How that is possible? CPU&memory
:confused: with simple question...
My RHEL58 box has two dual core Xeon CPUs with total 16 processors, which is confirmed by Code:
grep processor /proc/cpuinfo I thought that each processor has its own physical memory chunk, that is 96/16 = 6GB, which less than 8GB In other words, how 12 memory banks are divided between 16 cores? |
Each CPU (package) has direct access to some of the memory slots. But each CPU can access the rest of the memory indirectly through the CPU that has direct access.
That indirect access is completely transparent to the program. Each byte of ram has a system-wide unique physical address and the software simply accesses the memory (through the usual virtual to physical translation of course) and the access reaches the correct memory directly or indirectly. My newer (obviously not very new) system at work (a Dell T5500) has 9 memory slots for two physical CPUs. One CPU has direct access to 6 memory slots and one CPU has direct access to 3 memory slots. That CPU type is designed to access three memory slots in parallel. So one CPU has just the 3 it can access in parallel, while the other has two sets of 3. Quote:
Did you mean two quad core with hyperthreading? Or did you mean two eight core packages? Or what? Quote:
The cores or hyperthread processors within a CPU package all have equal access to whatever ram that package can access. I don't know whether your twelve sticks of ram are evenly divided or unevenly divided (or undivided) between the two CPU packages. But all that has only secondary impact on how memory is used by each process in Linux. An OS that is aware of direct vs. indirect access to ram might try to assign a process to the CPU package with better access to most of that process's ram. It also (and more easily) might try to use ram better accessed from the package where the process is running to fill any new requests from that process. But to the extent such efforts fail, all the ram is still accessible from processes in either package. That access just might be a little slower. |
Can you share result of:-
Code:
~$ grep 'model name' /proc/cpuinfo |
Quote:
Quote:
Code:
Intel Xeon CPU E5420 @ 2.4 GHz I guess 12 banks divided between 8 physical cores, 6 banks per quad core processor or per each of 2 CPU packages. Still puzzling relationship. The reason I got interested in this is I am looking for ways to speed up computation using programs that split a task to run it in parallel on multiple cores. The question is how much memory each core will have - or this should not be my concern at all as OS will take care of memory distribution and 96/16=6GB is sufficient to know?
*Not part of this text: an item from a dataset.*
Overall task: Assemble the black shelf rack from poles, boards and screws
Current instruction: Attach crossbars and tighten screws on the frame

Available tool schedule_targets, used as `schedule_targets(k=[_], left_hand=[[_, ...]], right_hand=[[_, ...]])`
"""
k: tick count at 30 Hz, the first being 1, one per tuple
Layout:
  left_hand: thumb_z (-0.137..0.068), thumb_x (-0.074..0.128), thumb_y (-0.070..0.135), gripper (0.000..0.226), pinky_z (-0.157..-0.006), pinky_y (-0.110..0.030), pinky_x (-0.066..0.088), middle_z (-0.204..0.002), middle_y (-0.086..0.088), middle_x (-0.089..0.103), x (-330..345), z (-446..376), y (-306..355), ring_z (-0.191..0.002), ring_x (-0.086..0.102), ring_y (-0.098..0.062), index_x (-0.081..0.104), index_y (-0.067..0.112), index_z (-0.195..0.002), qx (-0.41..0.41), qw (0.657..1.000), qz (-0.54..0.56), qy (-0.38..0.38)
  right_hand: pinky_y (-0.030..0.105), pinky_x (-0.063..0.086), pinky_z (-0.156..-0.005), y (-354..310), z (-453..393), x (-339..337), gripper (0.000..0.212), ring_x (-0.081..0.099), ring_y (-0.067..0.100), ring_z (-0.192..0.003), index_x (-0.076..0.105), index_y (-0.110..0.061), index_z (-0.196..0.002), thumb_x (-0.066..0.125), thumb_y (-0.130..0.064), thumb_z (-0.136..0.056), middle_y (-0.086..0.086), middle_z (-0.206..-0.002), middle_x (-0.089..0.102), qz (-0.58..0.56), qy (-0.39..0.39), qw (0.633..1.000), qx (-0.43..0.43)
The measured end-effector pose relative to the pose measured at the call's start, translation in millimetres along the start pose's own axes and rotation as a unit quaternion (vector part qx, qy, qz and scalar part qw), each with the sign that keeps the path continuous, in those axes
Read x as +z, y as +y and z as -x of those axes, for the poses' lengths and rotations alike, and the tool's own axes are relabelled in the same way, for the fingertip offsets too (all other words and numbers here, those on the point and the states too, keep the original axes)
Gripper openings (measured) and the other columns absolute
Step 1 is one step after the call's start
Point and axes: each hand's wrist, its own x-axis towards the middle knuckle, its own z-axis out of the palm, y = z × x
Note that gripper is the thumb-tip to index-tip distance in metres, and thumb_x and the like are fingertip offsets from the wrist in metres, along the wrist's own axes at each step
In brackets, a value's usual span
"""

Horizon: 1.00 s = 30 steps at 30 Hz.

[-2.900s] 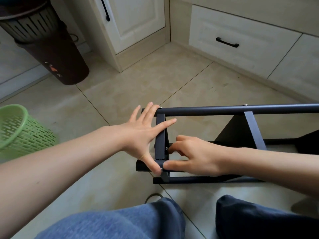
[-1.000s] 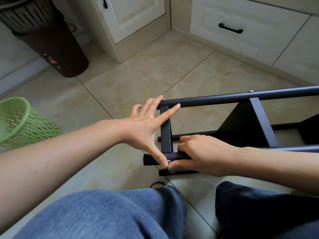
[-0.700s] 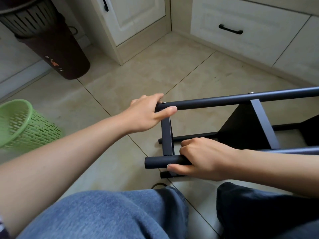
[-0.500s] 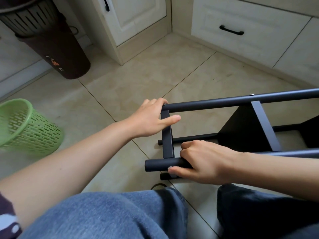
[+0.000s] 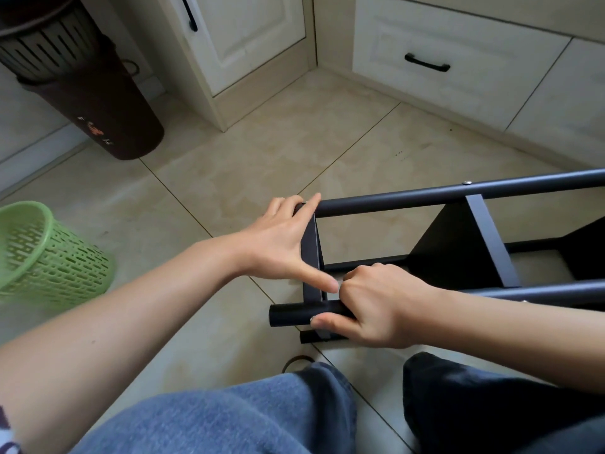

Or is it in fact 96/8=12GB? |
Quote:
Rather have have us guess what info to extract from /proc/cpuinfo it wouldn't be excessive to just copy/paste the entire /proc/cpuinfo into a reply here. Quote:
Quote:
|
In my experience, everything "depends." You might think you have lots-n-lots of "CPUs," especially with hyper-threading, and you might think that you've got lots-n-lots of accessible memory, but when you start to dig deeper into how your motherboard is laid-out, you find out what the difference between cheap mobo's and expensive ones actually is. :) Sometimes, having "all those cores" banging-away actually runs slower than it otherwise would, because what's actually happening is that they're competing with one another.
|
Quote:
It is absolutely true that many algorithms can be divided up among multiple threads with no significant extra work nor synchronization overhead (so you would expect linear speedup with the number of cores), but when you actually try it you find two threads take much more than half as long as one thread. Then as you increase the number of threads further, the elapsed time goes up rather than down. With enough threads (even though you have enough cores and ram for that many threads) the elapsed time may be worse than with just one thread. This effect depends on the size and structure of the CPU caches and on the memory access patterns of the algorithm. (The motherboard quality may also have some impact, but typically that is small). Contention between the threads can eliminate the benefits of having more than one thread. You might want to use oprofile or similar tool to investigate a key performance measure of your code before going to the trouble to multi-thread it (Lots of effort has been wasted by some people I work with who would not follow my advice to do that step). Non intrusive low level profilers work on a different principle than the more common profiling tools and it is information from that low level profiling that matters here. If you see an unusually high number of CPU cycles per instruction completed and you see a high cache miss rate, it is clear that splitting the work across two cores that share cache would cause a net increase in elapsed time. Even splitting across cores that don't share cache is likely to have little benefit. But if you see a low number of CPU cycles per instruction and/or you see a high level of branch misprediction (suffitient to explain high CPU cycles per instruction) then multi-threading is likely to have near linear benefits. A high number of CPU cycles per instruction with low cache misses and low branch mispredictions could indicate a large concentration of divides and or square roots in your algorithm, which could benefit a lot from multi-threading. But you really should know your algorithm before taking that view. Why do you have a large concentration of divides and or square roots? If the reason is not fundamental to the job being done, then you might be misinterpreting the profile data and have a situation that would not benefit from multi-threading and/or you might have a performance flaw in your implementation and have better potential benefits from fixing the implementation than from multi-threading. |
For algorithms implemented by others it is often not possible to examine how it was done as a compiled code is all you get. For example, I got to run a code that was said was capable of multithreading, but people who tried did not see sufficient speed up with large datasets (dozens of GB). When I run the code on my box, I saw that at some point CPU got occupied at 100%, but in the Irix mode it was only about 6% per core (100/16 ~ 6.3%). As I did not know how to load CPU at a higher rate, I split the dataset to 5 equal size chunks and launched
5 instances of the code, each with its own chunk. CPU load eventually got up to ~500% or about 30% per core and the job effectively was done 5 times faster. I guess this is one way to speed up processing, but not all datasets are possible to split like that. But if possible - how big chunks can be processed in parallel, would a rough estimate like TotalMemory/NumberOfCores make a usable guidance? If the dataset cannot be split, is there another way to load CPU at a higher rate with one instance and would that be really helpful? |
I'm still curious why grep found lines from 16 processors in your /proc/cpuinfo when you have clearly described a system with 8 cores and without hyperthreading.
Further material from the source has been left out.